## EXERCISE DESCRIPTION
Which lines in the material below contain the word "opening"? Copy each of them.

## PROVIDED MATERIAL
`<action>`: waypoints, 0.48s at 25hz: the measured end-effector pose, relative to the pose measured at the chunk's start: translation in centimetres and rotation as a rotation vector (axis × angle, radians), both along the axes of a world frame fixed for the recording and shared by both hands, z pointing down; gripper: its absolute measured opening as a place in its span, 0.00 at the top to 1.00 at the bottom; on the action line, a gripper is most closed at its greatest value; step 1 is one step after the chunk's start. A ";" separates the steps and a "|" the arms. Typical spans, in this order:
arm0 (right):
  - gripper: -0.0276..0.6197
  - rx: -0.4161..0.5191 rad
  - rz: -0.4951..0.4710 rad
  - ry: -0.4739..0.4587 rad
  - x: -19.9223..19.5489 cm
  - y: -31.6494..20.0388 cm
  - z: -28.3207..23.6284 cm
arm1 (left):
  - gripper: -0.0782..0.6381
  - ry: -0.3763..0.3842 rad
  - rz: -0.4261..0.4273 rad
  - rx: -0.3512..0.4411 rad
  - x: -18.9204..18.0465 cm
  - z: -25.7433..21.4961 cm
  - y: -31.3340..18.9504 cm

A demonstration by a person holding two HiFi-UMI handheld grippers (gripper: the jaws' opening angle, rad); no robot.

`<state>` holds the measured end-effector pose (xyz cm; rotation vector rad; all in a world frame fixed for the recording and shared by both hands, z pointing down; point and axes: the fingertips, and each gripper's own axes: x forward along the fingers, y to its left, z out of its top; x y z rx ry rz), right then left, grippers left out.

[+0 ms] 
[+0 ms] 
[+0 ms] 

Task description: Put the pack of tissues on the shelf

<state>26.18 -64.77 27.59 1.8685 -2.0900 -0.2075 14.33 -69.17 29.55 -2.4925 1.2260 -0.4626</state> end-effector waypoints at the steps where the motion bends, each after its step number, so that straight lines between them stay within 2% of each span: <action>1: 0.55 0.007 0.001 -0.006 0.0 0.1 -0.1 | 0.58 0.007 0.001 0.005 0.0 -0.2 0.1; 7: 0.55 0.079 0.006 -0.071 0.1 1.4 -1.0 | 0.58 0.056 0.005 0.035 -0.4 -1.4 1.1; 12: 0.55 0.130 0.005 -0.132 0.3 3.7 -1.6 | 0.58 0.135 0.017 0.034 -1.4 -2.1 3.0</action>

## RESULT
`<action>`: waypoints, 0.48s at 25hz: the measured end-effector pose, relative to the pose measured at the chunk's start: translation in centimetres and rotation as a rotation vector (axis × angle, radians), both along the axes of a world frame fixed for the recording and shared by both hands, z pointing down; gripper: its absolute measured opening as a place in its span, 0.00 at the top to 1.00 at the bottom; on the action line, a gripper is most closed at its greatest value; step 1 is one step after the chunk's start. A ";" separates the steps and a "|" the arms. Typical spans, in this order:
A demonstration by a person holding two HiFi-UMI handheld grippers (gripper: the jaws' opening angle, rad); no robot.

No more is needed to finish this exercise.